▶ **About this exercise**
The required output is the exact run of lines below that opens at the line with "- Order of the" and closes at the line with "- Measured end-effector".

▶ **Stored data**
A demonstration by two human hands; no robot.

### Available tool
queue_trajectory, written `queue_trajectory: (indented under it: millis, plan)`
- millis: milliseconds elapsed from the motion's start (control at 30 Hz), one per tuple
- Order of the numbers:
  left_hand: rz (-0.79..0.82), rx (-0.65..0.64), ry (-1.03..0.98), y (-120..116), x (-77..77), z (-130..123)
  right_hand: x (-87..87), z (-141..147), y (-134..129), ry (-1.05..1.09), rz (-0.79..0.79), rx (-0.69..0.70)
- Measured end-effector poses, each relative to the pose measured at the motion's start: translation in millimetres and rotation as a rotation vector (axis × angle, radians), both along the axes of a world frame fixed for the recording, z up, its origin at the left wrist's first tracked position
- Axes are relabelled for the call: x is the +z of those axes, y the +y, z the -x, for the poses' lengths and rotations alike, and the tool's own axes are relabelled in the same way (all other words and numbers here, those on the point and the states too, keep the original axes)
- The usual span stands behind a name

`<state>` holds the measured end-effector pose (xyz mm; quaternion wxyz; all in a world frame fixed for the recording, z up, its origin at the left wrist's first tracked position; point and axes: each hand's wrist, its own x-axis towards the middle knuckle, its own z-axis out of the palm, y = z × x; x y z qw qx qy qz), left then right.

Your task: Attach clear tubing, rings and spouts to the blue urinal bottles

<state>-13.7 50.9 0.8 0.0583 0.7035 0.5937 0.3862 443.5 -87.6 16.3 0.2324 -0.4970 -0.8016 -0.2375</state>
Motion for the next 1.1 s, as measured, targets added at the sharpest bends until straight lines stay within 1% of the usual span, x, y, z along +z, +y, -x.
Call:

▶ **Written solution**
- Order of the numbers:
  left_hand: rz (-0.79..0.82), rx (-0.65..0.64), ry (-1.03..0.98), y (-120..116), x (-77..77), z (-130..123)
  right_hand: x (-87..87), z (-141..147), y (-134..129), ry (-1.05..1.09), rz (-0.79..0.79), rx (-0.69..0.70)
- Measured end-effector poses, each relative to the pose measured at the motion's start: translation in millimetres and rotation as a rotation vector (axis × angle, radians), both along the axes of a world frame fixed for the recording, z up, its origin at the left wrist's first tracked position

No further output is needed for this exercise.